◆ **Task statement**:
Whenever a line in the material below contains "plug", copy that line.

◆ **Working data**:
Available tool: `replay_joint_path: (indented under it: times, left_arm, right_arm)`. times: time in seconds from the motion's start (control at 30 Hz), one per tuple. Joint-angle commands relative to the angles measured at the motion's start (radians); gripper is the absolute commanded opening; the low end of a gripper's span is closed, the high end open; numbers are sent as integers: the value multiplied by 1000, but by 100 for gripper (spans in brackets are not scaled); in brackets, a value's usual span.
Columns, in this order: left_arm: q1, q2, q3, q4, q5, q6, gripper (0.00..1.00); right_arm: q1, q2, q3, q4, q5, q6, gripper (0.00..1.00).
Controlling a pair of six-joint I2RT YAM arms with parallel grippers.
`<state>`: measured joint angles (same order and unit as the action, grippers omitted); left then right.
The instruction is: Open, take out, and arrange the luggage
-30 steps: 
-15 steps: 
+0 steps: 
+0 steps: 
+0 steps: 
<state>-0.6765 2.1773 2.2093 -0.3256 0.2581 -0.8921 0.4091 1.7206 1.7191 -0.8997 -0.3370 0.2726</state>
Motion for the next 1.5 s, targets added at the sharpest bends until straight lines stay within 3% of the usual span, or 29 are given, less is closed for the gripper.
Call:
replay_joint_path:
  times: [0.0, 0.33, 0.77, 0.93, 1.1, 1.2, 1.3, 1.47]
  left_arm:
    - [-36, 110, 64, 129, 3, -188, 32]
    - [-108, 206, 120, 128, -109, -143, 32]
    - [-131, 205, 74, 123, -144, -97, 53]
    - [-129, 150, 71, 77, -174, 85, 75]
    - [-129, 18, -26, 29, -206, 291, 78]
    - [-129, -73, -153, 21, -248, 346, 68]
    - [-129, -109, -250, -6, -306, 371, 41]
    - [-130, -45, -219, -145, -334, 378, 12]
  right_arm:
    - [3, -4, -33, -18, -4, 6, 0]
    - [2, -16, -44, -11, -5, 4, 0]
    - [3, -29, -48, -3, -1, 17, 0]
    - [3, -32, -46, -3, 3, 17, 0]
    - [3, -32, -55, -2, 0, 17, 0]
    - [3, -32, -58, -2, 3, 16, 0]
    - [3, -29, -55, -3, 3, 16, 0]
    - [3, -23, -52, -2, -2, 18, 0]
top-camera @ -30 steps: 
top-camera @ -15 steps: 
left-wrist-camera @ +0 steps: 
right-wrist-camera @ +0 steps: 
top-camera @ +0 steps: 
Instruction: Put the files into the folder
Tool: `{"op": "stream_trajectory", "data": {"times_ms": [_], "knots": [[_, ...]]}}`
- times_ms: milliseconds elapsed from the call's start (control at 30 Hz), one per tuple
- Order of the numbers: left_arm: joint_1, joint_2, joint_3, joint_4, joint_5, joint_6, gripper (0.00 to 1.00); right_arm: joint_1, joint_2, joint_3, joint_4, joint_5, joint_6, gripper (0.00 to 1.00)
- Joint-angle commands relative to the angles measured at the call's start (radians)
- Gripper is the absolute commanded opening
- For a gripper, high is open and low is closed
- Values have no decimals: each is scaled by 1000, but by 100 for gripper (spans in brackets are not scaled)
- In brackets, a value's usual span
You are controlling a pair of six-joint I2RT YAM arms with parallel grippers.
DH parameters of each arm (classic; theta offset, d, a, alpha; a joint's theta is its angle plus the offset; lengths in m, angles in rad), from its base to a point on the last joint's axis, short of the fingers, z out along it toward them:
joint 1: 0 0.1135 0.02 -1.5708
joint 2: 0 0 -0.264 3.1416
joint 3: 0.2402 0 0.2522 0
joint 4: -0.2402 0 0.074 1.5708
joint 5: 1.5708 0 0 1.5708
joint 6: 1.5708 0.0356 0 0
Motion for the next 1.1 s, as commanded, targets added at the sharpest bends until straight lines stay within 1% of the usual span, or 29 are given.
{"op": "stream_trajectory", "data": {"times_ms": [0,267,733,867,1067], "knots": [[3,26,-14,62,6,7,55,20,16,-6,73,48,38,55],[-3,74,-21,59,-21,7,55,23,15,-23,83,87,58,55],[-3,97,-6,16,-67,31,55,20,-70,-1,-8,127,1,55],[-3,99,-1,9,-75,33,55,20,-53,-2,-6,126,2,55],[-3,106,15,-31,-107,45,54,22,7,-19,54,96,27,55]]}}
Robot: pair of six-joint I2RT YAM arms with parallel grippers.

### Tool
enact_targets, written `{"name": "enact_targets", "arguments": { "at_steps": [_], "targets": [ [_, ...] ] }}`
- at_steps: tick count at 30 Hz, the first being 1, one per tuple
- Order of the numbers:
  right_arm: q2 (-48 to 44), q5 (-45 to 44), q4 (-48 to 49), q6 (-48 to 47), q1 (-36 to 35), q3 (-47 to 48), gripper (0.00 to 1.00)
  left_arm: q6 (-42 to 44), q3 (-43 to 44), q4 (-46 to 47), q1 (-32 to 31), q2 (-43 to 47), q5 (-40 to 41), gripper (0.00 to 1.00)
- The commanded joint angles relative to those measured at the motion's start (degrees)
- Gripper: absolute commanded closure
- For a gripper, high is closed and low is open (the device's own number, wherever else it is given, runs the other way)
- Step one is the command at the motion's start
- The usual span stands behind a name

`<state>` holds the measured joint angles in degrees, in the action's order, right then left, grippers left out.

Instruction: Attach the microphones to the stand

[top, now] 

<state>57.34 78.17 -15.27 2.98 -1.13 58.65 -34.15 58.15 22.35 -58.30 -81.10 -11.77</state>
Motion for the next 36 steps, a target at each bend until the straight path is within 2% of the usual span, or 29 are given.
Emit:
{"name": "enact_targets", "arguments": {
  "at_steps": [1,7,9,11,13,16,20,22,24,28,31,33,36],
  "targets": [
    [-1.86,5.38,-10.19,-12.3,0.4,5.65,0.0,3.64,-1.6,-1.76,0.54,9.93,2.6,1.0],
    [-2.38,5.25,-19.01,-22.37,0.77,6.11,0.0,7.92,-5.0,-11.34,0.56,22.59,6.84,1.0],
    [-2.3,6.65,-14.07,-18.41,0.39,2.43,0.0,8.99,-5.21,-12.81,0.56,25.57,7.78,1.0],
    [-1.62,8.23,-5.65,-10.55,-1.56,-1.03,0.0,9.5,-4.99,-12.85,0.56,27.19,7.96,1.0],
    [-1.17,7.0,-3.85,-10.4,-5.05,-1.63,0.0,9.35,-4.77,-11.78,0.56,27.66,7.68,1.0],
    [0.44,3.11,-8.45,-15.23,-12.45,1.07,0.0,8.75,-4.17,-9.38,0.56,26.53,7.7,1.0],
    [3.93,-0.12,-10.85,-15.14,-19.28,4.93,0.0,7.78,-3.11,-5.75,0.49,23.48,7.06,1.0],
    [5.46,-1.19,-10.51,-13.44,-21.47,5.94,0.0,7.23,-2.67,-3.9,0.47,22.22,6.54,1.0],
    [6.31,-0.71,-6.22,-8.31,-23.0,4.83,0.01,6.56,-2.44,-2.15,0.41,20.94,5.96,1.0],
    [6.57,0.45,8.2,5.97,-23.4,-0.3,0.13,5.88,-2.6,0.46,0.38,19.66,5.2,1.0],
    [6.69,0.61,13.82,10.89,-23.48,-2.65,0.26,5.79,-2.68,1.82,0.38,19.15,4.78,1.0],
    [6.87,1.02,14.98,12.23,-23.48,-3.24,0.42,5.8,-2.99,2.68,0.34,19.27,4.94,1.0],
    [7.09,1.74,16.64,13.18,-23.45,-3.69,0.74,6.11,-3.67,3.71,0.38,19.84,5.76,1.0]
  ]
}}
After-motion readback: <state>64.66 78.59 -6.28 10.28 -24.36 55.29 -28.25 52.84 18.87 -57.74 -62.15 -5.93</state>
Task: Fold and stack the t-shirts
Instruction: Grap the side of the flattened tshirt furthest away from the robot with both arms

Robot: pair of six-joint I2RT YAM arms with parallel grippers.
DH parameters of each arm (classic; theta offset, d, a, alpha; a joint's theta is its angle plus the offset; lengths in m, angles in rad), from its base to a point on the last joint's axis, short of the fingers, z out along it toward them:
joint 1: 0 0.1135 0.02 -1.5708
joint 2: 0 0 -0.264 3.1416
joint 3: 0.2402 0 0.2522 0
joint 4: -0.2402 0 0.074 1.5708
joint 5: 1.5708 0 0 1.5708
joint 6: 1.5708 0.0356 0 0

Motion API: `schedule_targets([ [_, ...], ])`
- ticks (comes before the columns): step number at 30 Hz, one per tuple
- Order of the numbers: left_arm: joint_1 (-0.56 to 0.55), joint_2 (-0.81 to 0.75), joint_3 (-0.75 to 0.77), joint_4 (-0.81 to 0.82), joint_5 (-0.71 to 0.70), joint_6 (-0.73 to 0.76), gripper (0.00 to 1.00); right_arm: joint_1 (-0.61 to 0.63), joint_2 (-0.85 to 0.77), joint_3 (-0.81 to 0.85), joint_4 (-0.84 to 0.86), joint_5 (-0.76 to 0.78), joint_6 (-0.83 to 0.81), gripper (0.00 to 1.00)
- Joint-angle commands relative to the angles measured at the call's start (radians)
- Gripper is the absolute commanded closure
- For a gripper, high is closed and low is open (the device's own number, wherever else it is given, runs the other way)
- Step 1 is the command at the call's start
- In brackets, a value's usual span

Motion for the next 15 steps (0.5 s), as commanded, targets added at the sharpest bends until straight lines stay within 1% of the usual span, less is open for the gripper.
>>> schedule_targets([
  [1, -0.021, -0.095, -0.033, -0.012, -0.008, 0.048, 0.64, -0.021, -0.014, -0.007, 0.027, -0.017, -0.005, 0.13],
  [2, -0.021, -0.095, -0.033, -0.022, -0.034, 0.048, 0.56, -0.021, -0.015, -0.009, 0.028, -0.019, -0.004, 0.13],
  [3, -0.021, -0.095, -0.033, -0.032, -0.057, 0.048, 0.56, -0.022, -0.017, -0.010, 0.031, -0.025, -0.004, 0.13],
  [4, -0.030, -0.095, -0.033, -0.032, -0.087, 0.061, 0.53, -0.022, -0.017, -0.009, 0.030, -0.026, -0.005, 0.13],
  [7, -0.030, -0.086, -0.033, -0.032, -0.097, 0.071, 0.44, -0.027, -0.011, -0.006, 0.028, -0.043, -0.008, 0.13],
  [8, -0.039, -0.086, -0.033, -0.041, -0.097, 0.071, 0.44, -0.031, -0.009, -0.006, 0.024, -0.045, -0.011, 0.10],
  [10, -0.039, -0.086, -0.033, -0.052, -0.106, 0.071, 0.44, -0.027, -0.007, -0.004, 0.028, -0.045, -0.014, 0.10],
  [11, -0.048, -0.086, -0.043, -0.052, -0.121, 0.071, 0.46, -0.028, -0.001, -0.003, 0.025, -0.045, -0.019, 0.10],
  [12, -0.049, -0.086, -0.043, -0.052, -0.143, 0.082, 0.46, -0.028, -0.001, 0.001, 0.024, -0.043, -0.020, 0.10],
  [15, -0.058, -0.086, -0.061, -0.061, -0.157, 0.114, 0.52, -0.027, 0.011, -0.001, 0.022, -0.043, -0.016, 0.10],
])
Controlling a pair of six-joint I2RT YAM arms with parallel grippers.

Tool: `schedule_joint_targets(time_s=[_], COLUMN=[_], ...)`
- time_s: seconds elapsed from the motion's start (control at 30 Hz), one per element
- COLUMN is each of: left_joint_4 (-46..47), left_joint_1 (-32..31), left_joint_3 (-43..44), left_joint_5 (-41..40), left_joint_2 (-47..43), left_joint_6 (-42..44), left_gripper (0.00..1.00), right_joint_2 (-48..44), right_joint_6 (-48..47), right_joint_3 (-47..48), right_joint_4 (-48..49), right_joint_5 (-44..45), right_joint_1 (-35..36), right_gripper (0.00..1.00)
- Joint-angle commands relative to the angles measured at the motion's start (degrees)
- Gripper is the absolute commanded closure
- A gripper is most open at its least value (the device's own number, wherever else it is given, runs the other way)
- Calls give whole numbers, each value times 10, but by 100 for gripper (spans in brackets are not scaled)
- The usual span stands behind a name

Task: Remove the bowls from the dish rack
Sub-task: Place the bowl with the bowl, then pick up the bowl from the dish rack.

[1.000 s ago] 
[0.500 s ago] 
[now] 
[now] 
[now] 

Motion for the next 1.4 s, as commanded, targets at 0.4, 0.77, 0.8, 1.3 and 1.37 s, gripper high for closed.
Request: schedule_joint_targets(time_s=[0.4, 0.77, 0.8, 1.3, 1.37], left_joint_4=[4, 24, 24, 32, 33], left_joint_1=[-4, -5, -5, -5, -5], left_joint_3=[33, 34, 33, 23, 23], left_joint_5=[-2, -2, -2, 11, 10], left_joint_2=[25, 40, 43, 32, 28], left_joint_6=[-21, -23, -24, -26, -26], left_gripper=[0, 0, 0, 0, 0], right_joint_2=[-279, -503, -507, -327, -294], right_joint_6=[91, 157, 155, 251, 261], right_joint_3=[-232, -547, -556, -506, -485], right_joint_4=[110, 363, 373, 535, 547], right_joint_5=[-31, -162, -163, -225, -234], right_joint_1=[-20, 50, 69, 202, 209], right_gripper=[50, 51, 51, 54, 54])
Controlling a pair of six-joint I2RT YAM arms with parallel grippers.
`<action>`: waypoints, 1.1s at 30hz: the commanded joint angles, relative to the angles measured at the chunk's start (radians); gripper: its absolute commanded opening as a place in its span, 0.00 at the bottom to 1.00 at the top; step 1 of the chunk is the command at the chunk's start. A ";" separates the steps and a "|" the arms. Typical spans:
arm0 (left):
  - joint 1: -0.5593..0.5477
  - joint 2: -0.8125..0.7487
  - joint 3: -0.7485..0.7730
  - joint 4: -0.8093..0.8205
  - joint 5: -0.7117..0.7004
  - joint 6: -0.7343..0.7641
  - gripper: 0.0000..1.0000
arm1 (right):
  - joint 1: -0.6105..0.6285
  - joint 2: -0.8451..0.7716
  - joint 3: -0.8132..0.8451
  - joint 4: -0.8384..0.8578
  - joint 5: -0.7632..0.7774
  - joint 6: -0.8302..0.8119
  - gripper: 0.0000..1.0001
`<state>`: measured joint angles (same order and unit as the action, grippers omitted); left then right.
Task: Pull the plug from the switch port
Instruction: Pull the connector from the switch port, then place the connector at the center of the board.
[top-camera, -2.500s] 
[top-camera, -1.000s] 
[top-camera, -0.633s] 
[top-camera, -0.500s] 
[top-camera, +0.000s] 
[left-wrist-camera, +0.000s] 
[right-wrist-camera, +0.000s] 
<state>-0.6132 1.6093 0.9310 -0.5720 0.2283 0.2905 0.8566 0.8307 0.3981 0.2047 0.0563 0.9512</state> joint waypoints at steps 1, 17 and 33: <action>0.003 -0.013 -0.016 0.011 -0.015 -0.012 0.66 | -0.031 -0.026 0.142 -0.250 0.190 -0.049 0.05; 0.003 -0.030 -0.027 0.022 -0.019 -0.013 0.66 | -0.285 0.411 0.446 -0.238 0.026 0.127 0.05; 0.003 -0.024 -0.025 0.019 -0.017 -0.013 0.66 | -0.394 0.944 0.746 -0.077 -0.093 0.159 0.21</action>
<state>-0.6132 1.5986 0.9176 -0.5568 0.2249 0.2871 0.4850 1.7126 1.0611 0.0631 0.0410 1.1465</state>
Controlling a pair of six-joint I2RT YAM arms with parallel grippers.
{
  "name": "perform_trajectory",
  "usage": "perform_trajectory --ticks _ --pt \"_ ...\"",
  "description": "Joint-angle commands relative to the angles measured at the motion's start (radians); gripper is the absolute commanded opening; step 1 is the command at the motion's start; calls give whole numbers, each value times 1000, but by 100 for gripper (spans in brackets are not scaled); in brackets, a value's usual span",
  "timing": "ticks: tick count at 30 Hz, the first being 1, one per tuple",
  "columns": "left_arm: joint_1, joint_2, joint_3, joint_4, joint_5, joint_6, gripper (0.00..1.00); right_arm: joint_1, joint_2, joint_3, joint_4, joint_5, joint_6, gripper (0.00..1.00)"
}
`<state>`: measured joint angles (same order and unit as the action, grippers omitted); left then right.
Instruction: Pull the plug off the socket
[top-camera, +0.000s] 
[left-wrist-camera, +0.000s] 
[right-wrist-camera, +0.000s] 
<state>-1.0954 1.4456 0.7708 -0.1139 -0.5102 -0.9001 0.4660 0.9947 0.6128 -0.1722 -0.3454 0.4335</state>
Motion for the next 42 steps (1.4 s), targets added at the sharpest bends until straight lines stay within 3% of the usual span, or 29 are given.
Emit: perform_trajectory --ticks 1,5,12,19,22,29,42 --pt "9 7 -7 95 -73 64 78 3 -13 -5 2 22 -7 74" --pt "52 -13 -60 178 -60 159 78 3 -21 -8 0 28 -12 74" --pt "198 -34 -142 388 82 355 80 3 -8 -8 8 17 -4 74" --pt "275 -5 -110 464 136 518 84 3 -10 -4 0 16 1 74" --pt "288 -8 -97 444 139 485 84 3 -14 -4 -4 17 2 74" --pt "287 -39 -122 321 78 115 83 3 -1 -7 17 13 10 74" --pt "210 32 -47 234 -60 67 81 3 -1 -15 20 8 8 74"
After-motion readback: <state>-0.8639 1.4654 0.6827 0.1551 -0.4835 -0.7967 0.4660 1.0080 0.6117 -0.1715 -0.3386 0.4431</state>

◆ **Solution**:
Task: Pull the plug from the switch port
Instruction: Pull the plug off the socket

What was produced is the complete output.